At the southern end of the building, between the two-car new-fleet trainset (D-stock driving-cab car 3159, and E-stock passenger car 4066) and the rail-grinding engineering cars, the board gave its final remarks, and opened the floor one more time for public comment, with the promise of brief answers from the relevant BART officials present. (Only one of the public comments was the sort of rambling barely-coherent comment I feared when I heard "public comment"; the rest were more interesting comments and questions about BART's operations.)

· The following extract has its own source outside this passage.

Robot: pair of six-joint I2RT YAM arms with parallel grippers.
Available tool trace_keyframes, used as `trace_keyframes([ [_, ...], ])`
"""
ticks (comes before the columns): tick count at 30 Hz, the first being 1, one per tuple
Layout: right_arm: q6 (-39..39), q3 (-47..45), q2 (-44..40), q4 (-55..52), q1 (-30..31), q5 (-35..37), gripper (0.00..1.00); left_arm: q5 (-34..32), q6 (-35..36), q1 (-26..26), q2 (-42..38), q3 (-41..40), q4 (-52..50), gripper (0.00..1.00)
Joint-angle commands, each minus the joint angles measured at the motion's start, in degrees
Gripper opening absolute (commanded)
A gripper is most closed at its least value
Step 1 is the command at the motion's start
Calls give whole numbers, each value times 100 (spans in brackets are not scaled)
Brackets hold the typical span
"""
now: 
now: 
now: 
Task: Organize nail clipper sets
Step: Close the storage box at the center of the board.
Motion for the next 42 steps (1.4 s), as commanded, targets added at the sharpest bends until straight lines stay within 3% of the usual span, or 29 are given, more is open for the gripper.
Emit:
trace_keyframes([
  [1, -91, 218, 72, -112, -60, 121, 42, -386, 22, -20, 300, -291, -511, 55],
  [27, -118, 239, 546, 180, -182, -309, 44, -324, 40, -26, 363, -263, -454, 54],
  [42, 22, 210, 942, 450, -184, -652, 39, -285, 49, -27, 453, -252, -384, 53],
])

Then the meeting wrapped up and I went to look at the driving-cab end of D-stock car 3159 sitting on the level crossing in front of the building. (Now that I look at this picture I don't see an obvious third rail to power the EMU; if one exists it must be hidden by the barricade at the very end of the second car in the picture below. The other possibility is that they towed the trainset here for the tour, and they had to tow it back to the nearest third rail to return the cars to the yard.) I've seen and ridden on D-stock trains in service, but I haven't had the opportunity to stand in front of one at ground level on the same tracks and look up into the windows of its driving cab.
I dropped by the rail grinder engineering trains, then headed back to catch the shuttle bus back to South Hayward Station. I'd seen the inside of BART's newest maintenance complex in its first public tour
I grabbed lunch at a small taqueria in Hayward (they called my order number in Spanish, which seemed like a good sign), then headed across the bay to my office in Mountain View for a couple of hours.